Matrox Video has launched its Luma series of graphics cards with Intel Arc GPUs.
The series consists of three single-slot cards: the Luma A310, a low-profile fanless card; the Luma A310F, a low-profile fanned card; and the Luma A380, a full-sized fanned card.
Matrox developed the Luma range to satisfy significant demand in the mainstream graphics market for driving multiple screens, with a balance between size, reliability, and performance for different applications. The new Luma series is aimed at high-reliability and embedded PC applications in the medical, digital signage, control room, video wall, and industrial markets.

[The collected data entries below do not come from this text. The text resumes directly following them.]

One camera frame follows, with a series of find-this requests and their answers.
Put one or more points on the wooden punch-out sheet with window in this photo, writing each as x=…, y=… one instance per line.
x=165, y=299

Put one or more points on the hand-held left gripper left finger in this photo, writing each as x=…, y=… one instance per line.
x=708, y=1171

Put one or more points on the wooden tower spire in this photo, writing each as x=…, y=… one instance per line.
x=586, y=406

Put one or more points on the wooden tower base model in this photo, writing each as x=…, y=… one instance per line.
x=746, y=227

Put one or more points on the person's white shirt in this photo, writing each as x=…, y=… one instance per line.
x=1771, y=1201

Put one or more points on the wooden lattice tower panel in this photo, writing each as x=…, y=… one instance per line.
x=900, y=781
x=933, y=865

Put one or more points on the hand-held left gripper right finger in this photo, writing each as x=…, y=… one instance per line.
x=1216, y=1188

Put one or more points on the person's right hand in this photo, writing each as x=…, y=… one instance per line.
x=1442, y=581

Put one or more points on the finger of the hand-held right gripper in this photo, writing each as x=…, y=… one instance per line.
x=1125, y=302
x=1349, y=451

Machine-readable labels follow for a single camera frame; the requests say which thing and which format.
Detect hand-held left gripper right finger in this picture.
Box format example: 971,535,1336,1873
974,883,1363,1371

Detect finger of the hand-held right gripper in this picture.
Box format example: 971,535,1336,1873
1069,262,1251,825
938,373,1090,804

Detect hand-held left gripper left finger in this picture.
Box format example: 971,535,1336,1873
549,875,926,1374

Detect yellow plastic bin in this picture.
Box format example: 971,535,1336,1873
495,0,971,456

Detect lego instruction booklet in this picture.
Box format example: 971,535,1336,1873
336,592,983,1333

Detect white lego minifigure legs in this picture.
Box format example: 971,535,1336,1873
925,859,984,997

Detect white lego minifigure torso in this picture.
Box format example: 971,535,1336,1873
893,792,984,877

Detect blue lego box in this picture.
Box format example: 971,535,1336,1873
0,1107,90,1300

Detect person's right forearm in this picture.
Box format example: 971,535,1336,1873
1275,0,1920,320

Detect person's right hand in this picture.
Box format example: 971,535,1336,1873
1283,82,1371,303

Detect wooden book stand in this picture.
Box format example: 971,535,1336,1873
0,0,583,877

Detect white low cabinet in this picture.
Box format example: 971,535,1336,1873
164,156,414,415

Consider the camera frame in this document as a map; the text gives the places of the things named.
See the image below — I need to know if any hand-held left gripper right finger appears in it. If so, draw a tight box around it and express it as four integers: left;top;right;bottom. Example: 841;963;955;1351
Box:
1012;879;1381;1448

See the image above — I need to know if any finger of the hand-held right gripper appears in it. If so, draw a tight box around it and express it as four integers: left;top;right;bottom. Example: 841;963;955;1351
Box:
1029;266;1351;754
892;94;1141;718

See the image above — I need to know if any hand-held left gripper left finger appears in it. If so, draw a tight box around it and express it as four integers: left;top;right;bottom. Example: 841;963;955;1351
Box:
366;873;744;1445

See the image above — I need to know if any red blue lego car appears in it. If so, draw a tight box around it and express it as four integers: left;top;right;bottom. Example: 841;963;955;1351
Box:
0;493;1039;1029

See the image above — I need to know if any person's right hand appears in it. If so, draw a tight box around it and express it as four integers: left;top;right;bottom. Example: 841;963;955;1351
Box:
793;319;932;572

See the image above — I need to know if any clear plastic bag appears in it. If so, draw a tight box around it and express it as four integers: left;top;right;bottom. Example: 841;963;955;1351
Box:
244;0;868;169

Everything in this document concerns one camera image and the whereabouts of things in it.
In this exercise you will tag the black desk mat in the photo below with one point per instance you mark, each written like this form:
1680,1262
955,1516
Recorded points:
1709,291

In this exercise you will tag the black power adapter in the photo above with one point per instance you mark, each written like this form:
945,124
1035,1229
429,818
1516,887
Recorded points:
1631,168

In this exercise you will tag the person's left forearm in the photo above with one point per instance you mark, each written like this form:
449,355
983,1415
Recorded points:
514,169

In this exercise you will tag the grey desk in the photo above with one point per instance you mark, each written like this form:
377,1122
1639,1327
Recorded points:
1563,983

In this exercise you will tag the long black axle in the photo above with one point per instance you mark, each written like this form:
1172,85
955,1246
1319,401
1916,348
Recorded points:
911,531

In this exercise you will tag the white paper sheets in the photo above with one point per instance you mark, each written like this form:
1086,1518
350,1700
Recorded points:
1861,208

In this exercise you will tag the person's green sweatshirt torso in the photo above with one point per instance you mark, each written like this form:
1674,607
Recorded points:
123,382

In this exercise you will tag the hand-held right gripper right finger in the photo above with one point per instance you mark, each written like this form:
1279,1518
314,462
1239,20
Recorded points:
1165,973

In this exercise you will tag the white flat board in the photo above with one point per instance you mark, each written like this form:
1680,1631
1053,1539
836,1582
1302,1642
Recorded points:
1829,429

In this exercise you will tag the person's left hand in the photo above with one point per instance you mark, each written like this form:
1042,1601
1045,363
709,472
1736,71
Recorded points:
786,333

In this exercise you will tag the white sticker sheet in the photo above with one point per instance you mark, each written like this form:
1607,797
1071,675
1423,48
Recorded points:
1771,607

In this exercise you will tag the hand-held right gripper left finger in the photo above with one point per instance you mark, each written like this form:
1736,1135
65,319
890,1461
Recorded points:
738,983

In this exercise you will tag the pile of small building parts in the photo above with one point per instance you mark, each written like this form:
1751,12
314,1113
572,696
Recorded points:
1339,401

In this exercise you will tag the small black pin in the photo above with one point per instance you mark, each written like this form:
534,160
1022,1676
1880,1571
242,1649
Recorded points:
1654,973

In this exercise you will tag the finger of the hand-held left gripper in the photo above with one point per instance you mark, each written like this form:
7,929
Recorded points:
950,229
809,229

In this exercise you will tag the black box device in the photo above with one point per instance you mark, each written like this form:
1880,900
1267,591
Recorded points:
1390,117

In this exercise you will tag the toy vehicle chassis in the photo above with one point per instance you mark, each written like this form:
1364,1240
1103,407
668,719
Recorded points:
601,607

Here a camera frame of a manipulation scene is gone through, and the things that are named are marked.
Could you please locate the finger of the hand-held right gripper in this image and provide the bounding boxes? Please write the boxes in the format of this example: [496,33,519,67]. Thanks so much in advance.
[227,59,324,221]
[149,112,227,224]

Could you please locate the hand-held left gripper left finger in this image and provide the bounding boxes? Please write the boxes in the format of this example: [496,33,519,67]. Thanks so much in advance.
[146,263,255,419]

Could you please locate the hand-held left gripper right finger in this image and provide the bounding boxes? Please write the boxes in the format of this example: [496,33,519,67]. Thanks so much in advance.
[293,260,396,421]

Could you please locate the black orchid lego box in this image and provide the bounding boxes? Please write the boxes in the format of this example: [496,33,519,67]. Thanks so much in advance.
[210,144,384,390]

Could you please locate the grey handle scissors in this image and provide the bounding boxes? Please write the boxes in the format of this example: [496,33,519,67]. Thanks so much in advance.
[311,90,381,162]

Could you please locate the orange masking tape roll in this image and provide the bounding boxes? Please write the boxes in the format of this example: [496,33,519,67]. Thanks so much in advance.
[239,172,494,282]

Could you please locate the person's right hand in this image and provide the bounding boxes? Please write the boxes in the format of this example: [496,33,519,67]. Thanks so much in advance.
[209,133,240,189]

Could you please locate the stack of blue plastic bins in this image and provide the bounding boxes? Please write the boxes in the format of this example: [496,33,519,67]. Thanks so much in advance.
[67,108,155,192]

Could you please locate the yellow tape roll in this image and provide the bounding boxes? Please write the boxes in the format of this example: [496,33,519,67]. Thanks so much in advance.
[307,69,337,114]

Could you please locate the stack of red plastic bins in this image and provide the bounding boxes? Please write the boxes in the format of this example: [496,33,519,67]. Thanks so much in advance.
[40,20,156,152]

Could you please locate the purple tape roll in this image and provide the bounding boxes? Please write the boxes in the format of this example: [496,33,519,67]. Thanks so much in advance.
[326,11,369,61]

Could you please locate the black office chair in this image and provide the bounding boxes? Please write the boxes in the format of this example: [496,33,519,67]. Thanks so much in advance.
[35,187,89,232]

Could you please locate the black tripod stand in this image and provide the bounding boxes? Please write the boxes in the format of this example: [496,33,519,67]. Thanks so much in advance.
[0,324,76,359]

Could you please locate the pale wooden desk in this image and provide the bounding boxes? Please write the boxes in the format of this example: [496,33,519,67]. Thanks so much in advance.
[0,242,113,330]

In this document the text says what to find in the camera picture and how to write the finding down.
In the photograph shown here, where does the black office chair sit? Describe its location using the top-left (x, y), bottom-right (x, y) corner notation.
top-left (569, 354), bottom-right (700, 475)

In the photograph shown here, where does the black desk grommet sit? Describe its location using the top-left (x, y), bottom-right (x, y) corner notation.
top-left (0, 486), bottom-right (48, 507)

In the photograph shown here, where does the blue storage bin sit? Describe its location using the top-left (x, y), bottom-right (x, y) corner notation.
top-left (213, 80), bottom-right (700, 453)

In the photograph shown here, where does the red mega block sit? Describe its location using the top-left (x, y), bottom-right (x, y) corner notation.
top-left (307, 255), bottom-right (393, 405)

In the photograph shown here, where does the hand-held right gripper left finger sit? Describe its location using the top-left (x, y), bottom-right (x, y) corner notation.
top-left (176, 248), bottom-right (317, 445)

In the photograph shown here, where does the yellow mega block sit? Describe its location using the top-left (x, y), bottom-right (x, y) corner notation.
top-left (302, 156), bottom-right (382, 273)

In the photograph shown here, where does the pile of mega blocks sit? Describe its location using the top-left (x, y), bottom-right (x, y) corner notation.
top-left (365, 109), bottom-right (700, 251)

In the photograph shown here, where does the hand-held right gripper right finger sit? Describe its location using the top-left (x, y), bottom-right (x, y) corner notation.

The Luma A310 card has a fanless design and offers quiet operation and eliminates a point of failure (the fan), thereby increasing reliability and extending the card's life. The Luma A310 is suitable for anyone needing a small card that fits in a small-form-factor system. Examples include industrial systems that sit on a table or behind a monitor, or surgical displays in an operating room, where there are stringent requirements for reliability.
The single-slot, low-profile Luma A310F card is suitable for applications requiring more performance, such as commercial gaming, where casino machines or arcade games require a small card and extra performance to drive video and 3D rendering. Another application is in the retail space to drive multimonitor graphics, such as digital signage and digital menu boards.
The full-sized, single-slot Luma A380 card packs even more performance and more GDDR6 (6 GB versus 4 GB) than the other Luma models. In the healthcare market, the Luma A380 can power volumetric rendering in medical workstations. In transportation and aviation applications, it delivers multimonitor graphics and video with the best possible performance. In federal and defense applications, such as live operation control rooms and PC-based simulators, users can rely on it to control medium to large video display walls showing multiple video feeds.
All three Luma cards have four outputs and can drive four 5K60 monitors. (All three can also drive up to 8K60 or 5K/120 displays but are limited to two outputs when doing so.) They are compatible with all the latest graphical capabilities, supporting DirectX 12 Ultimate, OpenGL 4.6, Vulkan 1.3, and OpenCL 3.0, as well as Intel's oneAPI for compute tasks and the Intel Distribution of OpenVINO toolkit for AI development. The cards also have class-leading codec engines that can both encode and decode H.264, H.265, VP9, and AV1.